◆ Task to carry out
Everything from the line that contains "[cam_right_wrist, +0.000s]" to the end of the data below is to be reproduced verbatim; leave all else out.

******

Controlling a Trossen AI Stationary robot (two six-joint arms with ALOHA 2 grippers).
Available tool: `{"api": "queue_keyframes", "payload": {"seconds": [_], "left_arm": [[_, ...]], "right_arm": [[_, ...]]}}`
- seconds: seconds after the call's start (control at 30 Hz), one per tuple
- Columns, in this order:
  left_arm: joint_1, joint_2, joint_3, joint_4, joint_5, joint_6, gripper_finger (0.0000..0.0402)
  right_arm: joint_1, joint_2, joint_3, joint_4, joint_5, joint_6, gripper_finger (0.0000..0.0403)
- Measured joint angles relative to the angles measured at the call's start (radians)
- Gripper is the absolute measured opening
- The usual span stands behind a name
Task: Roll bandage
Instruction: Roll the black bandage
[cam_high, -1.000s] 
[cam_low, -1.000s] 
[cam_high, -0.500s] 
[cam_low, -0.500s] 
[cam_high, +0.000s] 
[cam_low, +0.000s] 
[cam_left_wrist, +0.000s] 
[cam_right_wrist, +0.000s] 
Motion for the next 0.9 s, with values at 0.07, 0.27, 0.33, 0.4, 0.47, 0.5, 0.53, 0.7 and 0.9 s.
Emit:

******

◆ Result
[cam_right_wrist, +0.000s] 
Motion for the next 0.9 s, with values at 0.07, 0.27, 0.33, 0.4, 0.47, 0.5, 0.53, 0.7 and 0.9 s.
Emit:

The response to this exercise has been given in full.